Dall’Ucraina alla Siria, fino alla Georgia, Mosca ha parlato di impegno per la pace nonostante le azioni sul campo suggeriscano il contrario. Il tutto, per dividere l’opinione pubblica occidentale, consolidare la propria influenza e guadagnare tempo. L’ultima conferma arriva dal recente colloquio tra Putin e Scholz
“Parlare di parlare” è stato frequentemente utilizzato dalla diplomazia russa in diversi contesti internazionali per presentarsi come un attore impegnato nella risoluzione pacifica delle dispute, anche quando le azioni sul campo suggerivano il contrario.
Lo dimostra quanto accaduto martedì. Yuri Ushakov, assistente del presidente russo Vladimir Putin, ha confermato i contatti periodici con l’assistente del cancelliere tedesco Olaf Scholz dopo il colloquio tra i leader di due settimane fa, il primo dopo quasi due anni. Quello dei contatti tra consiglieri è uno degli impegni assunti da Putin e Scholz che hanno discusso di Ucraina, Medio Oriente e relazioni bilaterali. Dmitry Peskov, portavoce di Putin, invece ha accusato l’Occidente, e in particolare l’amministrazione statunitense uscente presieduta da Joe Biden, di preferire “continuare sulla strada di un’ulteriore escalation”. Il riferimento era alle parole di John Kirby, coordinatore per le comunicazioni strategiche della Casa Bianca, che per la prima volta ha confermato che l’Ucraina ha ricevuto il permesso di utilizzare i missili americani a lungo raggio Atacms per colpire la regione di Kursk nonché quelle vicine, anche se limitatamente a obiettivi militari da verificare volta per volta con Washington.

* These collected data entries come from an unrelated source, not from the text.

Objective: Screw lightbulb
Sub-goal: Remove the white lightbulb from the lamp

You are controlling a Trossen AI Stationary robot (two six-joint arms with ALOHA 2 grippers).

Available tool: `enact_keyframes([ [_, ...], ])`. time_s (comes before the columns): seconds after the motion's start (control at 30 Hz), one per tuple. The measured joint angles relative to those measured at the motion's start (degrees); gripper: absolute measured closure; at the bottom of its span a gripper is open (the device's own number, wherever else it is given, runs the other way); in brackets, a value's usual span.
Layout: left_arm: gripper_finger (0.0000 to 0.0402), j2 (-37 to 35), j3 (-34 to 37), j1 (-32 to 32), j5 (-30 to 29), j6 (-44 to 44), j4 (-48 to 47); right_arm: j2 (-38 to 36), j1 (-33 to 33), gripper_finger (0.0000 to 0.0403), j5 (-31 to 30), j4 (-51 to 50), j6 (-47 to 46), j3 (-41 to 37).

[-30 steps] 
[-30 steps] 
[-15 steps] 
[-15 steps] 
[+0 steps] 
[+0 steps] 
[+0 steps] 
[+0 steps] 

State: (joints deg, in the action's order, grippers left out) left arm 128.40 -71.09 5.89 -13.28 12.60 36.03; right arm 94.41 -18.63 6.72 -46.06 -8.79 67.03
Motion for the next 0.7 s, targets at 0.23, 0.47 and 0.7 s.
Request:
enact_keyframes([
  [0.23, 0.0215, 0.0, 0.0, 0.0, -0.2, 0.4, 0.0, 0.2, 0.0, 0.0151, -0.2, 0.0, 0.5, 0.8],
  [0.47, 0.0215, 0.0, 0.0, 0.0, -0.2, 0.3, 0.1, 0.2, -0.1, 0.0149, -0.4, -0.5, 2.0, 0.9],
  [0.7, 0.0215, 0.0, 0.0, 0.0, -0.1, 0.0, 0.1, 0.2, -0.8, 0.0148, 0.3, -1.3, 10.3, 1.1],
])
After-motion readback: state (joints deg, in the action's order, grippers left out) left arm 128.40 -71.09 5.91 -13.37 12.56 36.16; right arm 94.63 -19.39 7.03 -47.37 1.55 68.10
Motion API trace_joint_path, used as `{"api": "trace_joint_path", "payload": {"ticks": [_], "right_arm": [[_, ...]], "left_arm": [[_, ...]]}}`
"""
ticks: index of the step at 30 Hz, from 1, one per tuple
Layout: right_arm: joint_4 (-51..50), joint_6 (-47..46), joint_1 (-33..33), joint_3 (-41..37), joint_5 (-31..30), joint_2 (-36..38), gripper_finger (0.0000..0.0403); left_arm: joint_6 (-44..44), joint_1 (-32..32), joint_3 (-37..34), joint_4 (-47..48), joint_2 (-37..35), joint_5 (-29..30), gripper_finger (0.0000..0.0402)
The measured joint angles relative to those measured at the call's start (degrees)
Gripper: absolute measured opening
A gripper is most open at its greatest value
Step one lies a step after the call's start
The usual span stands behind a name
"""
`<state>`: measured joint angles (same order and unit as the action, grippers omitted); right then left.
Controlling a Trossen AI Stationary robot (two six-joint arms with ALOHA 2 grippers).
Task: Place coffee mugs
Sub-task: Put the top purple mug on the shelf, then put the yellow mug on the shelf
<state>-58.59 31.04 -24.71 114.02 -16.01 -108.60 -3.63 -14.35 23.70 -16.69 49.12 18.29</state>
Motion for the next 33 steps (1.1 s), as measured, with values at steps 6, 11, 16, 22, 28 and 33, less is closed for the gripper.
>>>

“Parlare per parlare” è una delle tattiche più radicate e ricorrenti della strategia russa per seminare discordia e divisioni nelle società occidentali. Consiste nel ventilare continuamente la volontà e la disponibilità della Russia a risolvere pacificamente le controversie, anche se la realtà è diversa, se non addirittura opposta. Questa tattica serve per due scopi. Primo: dividere l’opinione pubblica occidentale. Secondo: guadagnare tempo.
Ecco tre casi esemplari. Primo: l’Ucraina. Dal 2014, la Russia ha costantemente enfatizzato la necessità di soluzioni diplomatiche per la crisi nel Donbass, partecipando al formato Normandia e promuovendo l’attuazione degli Accordi di Minsk. Tuttavia, queste iniziative sono state spesso accompagnate da continui interventi militari e un mancato rispetto degli impegni presi, culminando nell’invasione del 2022. Nonostante la guerra su vasta scala, Mosca ha continuato a dichiararsi aperta al dialogo, pur usando queste dichiarazioni per guadagnare tempo o dividere l’Occidente. Secondo: la Siria. La Russia si è presentata come mediatore nel conflitto siriano attraverso il processo di Astana, avviato nel 2017 insieme a Iran e Turchia. Sebbene abbia promosso tregue locali e negoziati tra le parti, il suo ruolo principale è stato quello di sostenere militarmente il regime di Bashar al-Assad, rendendo quantomeno dubbia la sincerità delle sue iniziative diplomatiche. Terza: la Georgia. Dopo la guerra del 2008, la Russia ha cercato di promuoversi come pacificatore nei conflitti in Abkhazia e Ossezia del Sud. Mosca si è proposta come garante della stabilità, pur mantenendo una presenza militare significativa nelle regioni occupate e sostenendo le autorità locali filorusse. Parallelamente, ha usato il discorso del dialogo per indebolire le aspirazioni georgiane verso Nato e Unione europea, proponendo soluzioni che favorivano la propria influenza nella regione.
Questi episodi mostrano come il Cremlino utilizzi dichiarazioni di disponibilità al dialogo non solo per migliorare la propria immagine internazionale, ma anche come strumento tattico per consolidare posizioni di forza sul campo, diluire la pressione diplomatica e dividere i suoi interlocutori.
Inoltre, il “parlare per parlare” non può che seguire gli sviluppi politici in Occidente. Come nel caso della telefonata tra Putin e Scholz. E come nel caso delle parole di Peskov che, dopo la vittoria di Donald Trump alle elezioni presidenziali americane, non perde occasione per criticare gli Stati Uniti ma soprattutto l’amministrazione Biden. All’indomani del voto, il portavoce del Cremlino aveva detto che Putin era aperto al dialogo ma gli Stati Uniti “in questo momento hanno una posizione opposta” e sono “un Paese ostile”, “direttamente e indirettamente” coinvolto “in una guerra contro la Russia”.